Thursday, May 22, 2014

Irrationality in economics and elsewhere

"It is a telling commentary on economic orthodoxy that it needed a whole subdiscipline - behavioral economics - and a raft of lab experiments to recognize that humans are often not rational beings." - Kaushik Basu of the World Bank and Columbia University, "The Ponzi Economy" Scientific American June 2014

That quote is a good introduction to this characterization by Paul Krugman of the archetypal cases of his Very Serious People, Erskine Bowles and Alan Simpson (Extraordinary Elite Delusions and the Madness of Commissions 05/21/2014):

Think about what happened to economic policy in the aftermath of the Great Recession. America was (and still is) suffering from huge unemployment and depressed spending, which wasn’t just causing great current hardship but undermining our long-run prospects by exiling productive workers from the labor force and causing us to forgo much-needed investment. And faced with this disastrous current reality, our bipartisan wise men decided that the crucial challenge was ... cutting entitlements [Social Security, Medicare, Medicaid, veterans benefits].

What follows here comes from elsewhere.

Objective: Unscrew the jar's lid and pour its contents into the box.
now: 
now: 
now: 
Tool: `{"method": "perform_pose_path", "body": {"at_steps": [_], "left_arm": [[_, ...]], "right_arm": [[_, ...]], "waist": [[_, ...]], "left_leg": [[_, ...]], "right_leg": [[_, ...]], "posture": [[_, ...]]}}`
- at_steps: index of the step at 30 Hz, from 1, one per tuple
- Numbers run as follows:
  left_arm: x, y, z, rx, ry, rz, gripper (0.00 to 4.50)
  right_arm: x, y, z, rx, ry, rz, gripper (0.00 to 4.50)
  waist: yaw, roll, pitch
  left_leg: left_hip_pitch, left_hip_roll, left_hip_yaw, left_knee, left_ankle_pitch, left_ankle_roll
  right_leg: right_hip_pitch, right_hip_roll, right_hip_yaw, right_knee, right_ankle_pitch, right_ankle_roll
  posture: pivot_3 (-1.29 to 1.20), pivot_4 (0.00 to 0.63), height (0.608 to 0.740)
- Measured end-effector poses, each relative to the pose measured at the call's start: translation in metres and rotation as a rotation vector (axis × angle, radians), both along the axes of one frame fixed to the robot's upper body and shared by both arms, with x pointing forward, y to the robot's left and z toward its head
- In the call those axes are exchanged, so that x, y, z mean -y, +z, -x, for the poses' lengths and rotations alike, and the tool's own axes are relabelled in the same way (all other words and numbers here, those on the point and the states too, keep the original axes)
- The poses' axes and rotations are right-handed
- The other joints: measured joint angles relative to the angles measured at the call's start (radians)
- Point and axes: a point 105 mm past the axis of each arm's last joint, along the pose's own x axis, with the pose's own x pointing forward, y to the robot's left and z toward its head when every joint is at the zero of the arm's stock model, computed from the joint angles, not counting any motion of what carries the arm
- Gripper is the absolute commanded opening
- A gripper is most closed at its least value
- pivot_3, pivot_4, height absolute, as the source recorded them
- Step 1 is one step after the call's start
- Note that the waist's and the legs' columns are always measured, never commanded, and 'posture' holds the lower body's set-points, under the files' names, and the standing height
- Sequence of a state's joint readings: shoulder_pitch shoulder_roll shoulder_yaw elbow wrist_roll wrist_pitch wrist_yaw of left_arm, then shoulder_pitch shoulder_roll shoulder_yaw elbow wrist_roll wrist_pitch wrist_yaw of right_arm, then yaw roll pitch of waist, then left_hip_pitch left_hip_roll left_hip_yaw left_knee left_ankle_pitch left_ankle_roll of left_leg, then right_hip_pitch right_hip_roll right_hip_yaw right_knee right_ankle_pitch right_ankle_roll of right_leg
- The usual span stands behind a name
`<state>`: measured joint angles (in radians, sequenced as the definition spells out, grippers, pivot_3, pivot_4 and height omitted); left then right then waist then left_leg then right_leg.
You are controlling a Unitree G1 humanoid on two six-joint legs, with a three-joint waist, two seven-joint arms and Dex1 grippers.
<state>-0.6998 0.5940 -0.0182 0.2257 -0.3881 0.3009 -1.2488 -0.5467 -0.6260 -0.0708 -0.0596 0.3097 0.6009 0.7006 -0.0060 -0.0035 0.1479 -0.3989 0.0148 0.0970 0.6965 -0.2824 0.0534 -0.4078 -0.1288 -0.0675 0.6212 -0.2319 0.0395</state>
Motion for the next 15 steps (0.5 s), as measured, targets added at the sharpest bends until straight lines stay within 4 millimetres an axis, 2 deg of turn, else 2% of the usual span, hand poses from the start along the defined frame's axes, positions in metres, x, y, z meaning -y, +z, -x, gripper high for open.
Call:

This didn't just totally misjudge the nation’s needs, it was also strangely incoherent even on its own terms. Yes, an aging population and rising health costs may eventually force cuts in benefits, although that's far less certain than Beltway orthodoxy would have you believe. But why, exactly, is it urgent to deal with the prospect of possible future benefit cuts by, um, cutting future benefits?

And for what it's worth, Bowles and especially Simpson are actually fairly ridiculous figures. If this is elite wisdom ...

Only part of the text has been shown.